Standard Chartered tripled its customer base in Indonesia via its ecosystem partnership with audax, as well as Bukalapak, an Indonesian e-commerce platform. The partnership gave the bank access to Bukalapak’s ecosystem of more than 110mn users and 20mn business owners.

Data leaks and spillover risk

Cybersecurity is a major internal and external risk, however, which banks need to overcome to ensure customers’ data remain safe. The safeguarding of data seeps into third-party risk management, meeting regulatory requirements and ensuring operational resilience.

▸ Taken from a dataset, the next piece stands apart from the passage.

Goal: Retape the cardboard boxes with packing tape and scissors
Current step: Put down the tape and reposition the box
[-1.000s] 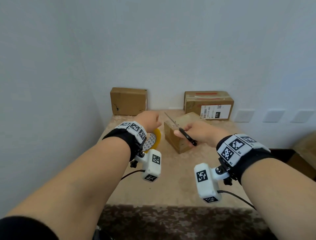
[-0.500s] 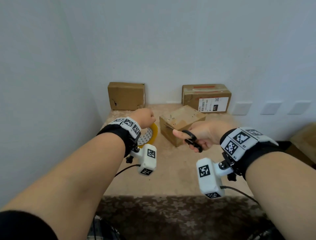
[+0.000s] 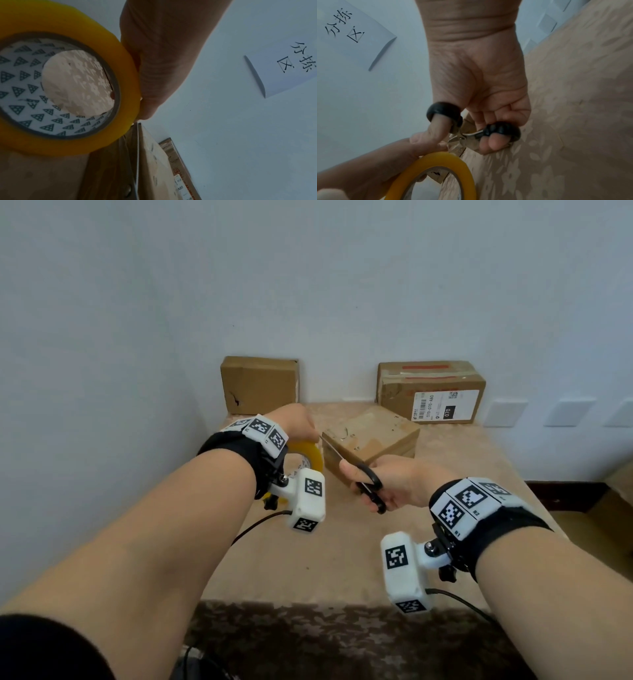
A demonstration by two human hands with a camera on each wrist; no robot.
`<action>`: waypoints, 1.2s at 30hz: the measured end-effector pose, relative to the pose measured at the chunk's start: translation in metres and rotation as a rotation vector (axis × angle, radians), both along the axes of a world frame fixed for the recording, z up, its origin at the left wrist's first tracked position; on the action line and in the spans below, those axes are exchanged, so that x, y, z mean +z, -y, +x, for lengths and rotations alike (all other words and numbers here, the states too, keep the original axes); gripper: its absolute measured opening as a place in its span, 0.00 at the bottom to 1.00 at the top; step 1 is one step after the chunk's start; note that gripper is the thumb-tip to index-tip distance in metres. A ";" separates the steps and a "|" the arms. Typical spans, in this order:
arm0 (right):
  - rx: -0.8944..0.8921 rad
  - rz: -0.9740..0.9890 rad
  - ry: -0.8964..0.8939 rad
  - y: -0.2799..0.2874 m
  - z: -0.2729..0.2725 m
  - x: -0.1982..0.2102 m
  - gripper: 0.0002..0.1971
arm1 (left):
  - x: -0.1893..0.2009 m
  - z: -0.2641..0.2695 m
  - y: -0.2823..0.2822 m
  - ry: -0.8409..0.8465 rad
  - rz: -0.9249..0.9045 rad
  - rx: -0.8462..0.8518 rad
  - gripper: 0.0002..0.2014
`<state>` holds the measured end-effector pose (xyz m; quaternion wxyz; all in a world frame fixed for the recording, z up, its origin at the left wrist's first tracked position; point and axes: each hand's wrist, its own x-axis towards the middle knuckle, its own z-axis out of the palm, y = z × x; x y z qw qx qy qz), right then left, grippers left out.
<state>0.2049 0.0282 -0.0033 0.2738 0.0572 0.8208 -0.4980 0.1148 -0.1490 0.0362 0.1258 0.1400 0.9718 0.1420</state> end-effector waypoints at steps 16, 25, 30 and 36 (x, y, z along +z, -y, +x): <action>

Banks are required to develop robust integration strategies so that BaaS partners can meet the existing standards of the bank’s IT systems, applications and data repositories.

“Security and data is a really big part of the whole negotiation and onboarding process of partners,” Zwart explains. The process can be complex, requiring banks to approve customer terms and conditions, comply with local regulations and consistently check partners’ use cases.

Standard Chartered’s regulatory approvals were delayed in Indonesia due to a data sovereignty challenge. 

“The platform in Indonesia that we had partnered with for the card management system was actually authorising the data outside of Indonesia,” says Sethuraman. “The authorisation aspect of it is happening in their central location in Singapore or Hong Kong.”

This proved to be an issue because, in Indonesia, local laws stipulate that data authorisation has to be made within the country. While it is possible to take the data out for the purposes of reporting or analysis, “for decision making, that particular aspect or component of the platform had to reside within the boundaries of Indonesia,” he explains.

“So we had to push the timeline back to ensure that the third-party vendor built the relevant module and established it within the boundaries of Indonesia, before we launched the debit card product,” says Sethuraman. “We’re very strict on this.”

Left to right: Karthik Sethuraman, audax and Marnix Zwart, Standard Chartered

Bullish on BaaS

The success of Standard Chartered’s venture in Indonesia and elsewhere in the region has boosted the bank’s confidence to attract new prospects, Zwart notes. While navigating a new space is challenging, BaaS partnerships present a significant revenue opportunity for banks.

“We are very bullish on BaaS,” he says. “We’ve invested a lot of time and resources on it, but I think it will be such a big market that multiple banks will participate.”

Regulators are flexing their muscles, however. In the US, banks that provide BaaS to fintech partners accounted for 13.5% of severe enforcement actions issued by federal bank regulators in 2023, amid rising regulatory scrutiny. US regulators have wielded consumer protection laws and anti-money laundering rules to discipline unruly banks.

In September 2023, the Federal Reserve warned Goldman Sachs’s fintech unit to stop signing on riskier financial technology clients, citing insufficient due diligence and monitoring processes.